Blood Work opens with “Search the Waters.” It’s a near-future story set in the wake of several devasting storms that have left Waikīkī underwater. Character is always at the core of my stories, and in this one, it’s all about a father’s love for his daughter, and his struggle to make things right at all costs.
It was inspired by a Civil Beat article on sea-level rise and was initially written for the University of Hawaiʻi e-magazine, Vice-Versa (the original version was published there in 2019 and republished several times after, including in Snaring New Suns from Bamboo Ridge Press and Honolulu Stories Today from Mutual Publishing). It was also inspired by stories I read about the aftermath and devastation of Hurricane Katrina.
Most of the stories in the collection are set on the Windward side of Oʻahu, and this one does begin there, with Kaʻimi, the main character (inspired by my father-in-law, a boat captain and retired firefighter), climbing the Puʻu Maʻeliʻeli trail in search of a boat so that he can join the rescue efforts, but other than the opening, the rest of the story is set in the streets-turned-canals of Waikīkī.

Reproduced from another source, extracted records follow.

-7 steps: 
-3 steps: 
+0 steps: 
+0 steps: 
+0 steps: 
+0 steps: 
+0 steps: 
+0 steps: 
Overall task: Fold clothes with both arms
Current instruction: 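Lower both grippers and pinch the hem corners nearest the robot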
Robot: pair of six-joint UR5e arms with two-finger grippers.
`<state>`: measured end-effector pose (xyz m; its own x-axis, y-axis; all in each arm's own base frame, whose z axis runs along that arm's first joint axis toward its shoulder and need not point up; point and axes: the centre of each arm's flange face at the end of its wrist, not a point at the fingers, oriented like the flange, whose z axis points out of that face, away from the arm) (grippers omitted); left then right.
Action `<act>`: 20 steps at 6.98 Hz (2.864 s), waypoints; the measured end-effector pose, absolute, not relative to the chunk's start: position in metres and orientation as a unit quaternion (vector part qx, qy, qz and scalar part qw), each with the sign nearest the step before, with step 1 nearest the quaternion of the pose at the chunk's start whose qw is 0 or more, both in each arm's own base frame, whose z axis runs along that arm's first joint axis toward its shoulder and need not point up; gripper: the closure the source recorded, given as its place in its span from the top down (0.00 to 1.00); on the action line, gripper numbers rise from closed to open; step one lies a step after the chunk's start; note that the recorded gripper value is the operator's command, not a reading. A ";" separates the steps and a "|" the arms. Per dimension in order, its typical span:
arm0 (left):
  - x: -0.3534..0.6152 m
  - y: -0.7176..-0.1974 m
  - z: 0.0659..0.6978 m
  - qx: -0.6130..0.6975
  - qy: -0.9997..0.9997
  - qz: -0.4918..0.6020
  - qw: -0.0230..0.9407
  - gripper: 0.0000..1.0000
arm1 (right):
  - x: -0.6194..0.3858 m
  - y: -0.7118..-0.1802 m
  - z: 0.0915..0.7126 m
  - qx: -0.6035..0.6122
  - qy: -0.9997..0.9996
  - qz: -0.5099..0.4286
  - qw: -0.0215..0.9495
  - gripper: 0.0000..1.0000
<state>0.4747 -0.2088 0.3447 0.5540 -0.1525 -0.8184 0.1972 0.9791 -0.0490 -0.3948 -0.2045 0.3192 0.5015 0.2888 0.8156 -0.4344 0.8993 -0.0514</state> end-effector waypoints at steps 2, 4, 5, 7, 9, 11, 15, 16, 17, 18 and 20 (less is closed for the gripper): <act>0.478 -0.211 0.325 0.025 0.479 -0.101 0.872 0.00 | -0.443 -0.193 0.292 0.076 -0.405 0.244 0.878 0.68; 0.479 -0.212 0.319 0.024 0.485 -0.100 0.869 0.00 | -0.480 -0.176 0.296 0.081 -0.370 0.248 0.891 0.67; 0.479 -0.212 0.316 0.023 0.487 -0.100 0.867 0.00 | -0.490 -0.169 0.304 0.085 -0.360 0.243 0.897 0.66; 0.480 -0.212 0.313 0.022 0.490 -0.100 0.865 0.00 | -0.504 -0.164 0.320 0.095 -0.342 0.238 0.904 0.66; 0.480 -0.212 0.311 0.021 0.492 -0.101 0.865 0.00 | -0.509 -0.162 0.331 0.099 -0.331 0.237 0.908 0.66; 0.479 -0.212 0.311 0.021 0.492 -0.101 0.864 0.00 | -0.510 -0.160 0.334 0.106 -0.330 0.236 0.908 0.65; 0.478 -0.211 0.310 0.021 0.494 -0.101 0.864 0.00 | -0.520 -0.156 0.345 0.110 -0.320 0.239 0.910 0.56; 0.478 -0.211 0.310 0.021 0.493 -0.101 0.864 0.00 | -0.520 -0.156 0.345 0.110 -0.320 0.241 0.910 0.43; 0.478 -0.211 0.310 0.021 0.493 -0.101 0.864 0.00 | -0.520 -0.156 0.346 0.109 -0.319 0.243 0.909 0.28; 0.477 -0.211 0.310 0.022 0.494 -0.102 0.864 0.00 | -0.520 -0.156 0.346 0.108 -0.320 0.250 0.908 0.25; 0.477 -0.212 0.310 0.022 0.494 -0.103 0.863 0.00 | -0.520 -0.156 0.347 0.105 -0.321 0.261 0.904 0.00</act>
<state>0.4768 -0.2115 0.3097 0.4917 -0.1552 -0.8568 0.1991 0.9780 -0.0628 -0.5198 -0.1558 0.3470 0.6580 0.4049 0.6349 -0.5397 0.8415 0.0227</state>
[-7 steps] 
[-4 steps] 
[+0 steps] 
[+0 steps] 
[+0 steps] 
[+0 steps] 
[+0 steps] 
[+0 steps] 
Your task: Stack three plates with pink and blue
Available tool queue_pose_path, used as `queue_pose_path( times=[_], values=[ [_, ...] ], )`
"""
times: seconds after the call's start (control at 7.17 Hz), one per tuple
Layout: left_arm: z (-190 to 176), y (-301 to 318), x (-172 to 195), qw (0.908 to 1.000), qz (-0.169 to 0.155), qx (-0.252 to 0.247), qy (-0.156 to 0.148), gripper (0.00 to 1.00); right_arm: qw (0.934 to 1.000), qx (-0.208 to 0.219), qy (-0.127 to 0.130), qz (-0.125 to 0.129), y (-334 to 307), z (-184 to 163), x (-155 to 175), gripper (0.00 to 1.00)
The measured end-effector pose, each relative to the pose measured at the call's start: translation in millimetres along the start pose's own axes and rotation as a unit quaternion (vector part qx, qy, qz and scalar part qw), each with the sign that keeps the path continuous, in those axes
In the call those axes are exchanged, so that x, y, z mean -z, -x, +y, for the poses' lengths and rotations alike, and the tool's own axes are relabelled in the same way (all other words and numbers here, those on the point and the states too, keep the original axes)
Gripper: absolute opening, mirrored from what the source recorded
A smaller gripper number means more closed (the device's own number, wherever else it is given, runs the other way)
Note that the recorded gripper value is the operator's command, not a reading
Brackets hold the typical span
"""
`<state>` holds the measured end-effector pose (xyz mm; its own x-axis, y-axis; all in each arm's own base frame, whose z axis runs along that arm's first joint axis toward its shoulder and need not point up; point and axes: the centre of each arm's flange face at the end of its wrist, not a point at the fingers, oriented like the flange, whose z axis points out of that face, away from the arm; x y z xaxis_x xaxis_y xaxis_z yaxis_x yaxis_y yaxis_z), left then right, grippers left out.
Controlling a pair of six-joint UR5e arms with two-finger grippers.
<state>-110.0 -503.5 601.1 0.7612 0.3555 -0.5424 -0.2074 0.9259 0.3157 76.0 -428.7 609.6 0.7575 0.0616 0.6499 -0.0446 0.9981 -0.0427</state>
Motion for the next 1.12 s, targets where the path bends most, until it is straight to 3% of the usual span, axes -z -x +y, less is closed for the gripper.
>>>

Photo credit: Donald Carreira Ching. The pillbox at Puʻu Maʻeliʻeli
The story is heartbreaking, but it also speaks to the ways that people in Hawaiʻi adapt, survive, and weather the storm together.
Starting the collection in this way, I wanted to let readers know: you won’t be getting Michener’s Hawaii or The White Lotus with this book. These are not those kinds of stories. And with Waikīkī being the tourist symbol it is, it felt appropriate to use that setting to knock those expectations down and start to talk about the realities of life in contemporary Hawaiʻi.
The story is heartbreaking, but it also speaks to the ways that people in Hawaiʻi adapt, survive, and weather the storm together. A theme that runs through many of the stories in Blood Work.
Although “Search” has been published before, this version has been revised and made new, with the most significant revision being the story’s ending. If you’ve read it before, the changes make it well worth a return to the waters. If you haven’t, I can’t wait for you to read it and to hear what you think.